Towards strictly data-free untargeted UAP, our work proposes to exploit artificial Jigsaw images as the training samples, demonstrating competitive performance. We further investigate the possibility of exploiting the UAP for a data-free black-box attack which is arguably the most practical yet challenging threat model. We demonstrate that there exists optimization-free repetitive patterns which can successfully attack deep models.
This survey summarizes the recent progress on universal adversarial attacks, discussing the challenges from both the attack and defense sides, as well as the reason for the existence of UAP. Additionally, universal attacks in a wide range of applications beyond deep classification are also covered.
Universal adversarial training (UAT) optimizes a single perturbation for all training samples in the mini-batch. We find that a UAP does not attack all classes equally. Inspired by this observation, we identify it as the source of the model having unbalanced robustness. To this end, we improve the UAT by proposing to utilize class-wise UAPs during adversarial training.
The booming interest in adversarial attacks stems from a misalignment between human vision and a deep neural network (DNN), i.e. a human imperceptible perturbation fools the DNN. A similar misalignment phenomenon has recently also been observed in the deep steganography task, where a decoder network can retrieve a secret image back from a slightly perturbed cover image. We attempt explaining the success of both in a unified manner from the Fourier perspective. Additionally, we propose two new variants of universal perturbations (1) Universal Secret Adversarial Perturbation; (2) high-pass UAP.
We introduce a double targeted universal adversarial perturbations (DT-UAPs) to bridge the gap between the instance-discriminative image-dependent perturbations and the generic universal perturbations. This universal perturbation attacks one targeted source class to a sink class, while having a limited adversarial effect on other non-targeted source classes, for avoiding raising suspicions. Targeting the source and sink class simultaneously, we term it double targeted attack (DTA).
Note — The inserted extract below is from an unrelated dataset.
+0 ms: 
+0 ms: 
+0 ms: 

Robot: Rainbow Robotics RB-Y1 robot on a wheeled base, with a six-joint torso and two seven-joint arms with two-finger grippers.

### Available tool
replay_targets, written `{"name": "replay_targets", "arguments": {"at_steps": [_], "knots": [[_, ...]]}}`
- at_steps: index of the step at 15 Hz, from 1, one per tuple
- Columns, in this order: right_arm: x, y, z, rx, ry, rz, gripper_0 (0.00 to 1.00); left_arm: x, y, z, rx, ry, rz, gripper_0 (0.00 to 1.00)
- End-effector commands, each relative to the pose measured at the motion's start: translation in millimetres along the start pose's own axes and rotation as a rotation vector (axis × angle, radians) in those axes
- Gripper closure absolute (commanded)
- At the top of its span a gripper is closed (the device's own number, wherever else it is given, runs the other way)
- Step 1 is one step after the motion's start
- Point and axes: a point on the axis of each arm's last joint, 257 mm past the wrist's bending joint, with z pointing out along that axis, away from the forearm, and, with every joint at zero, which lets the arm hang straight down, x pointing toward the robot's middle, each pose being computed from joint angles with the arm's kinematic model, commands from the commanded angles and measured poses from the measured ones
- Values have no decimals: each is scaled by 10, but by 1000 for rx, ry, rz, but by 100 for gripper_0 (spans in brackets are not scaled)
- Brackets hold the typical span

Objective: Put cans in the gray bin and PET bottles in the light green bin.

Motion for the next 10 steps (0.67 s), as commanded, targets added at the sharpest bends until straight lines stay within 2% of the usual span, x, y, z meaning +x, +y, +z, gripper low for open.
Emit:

We propose to treat the DNN logits as a vector for feature representation, and exploit them to analyze the mutual influence of two independent inputs based on the Pearson correlation coefficient (PCC). Our analysis results suggest a new perspective towards the relationship between images and universal perturbations. Universal perturbations contain dominant features, and images behave like noise to them. This feature perspective leads to a new method for generating targeted universal adversarial perturbations using random source images.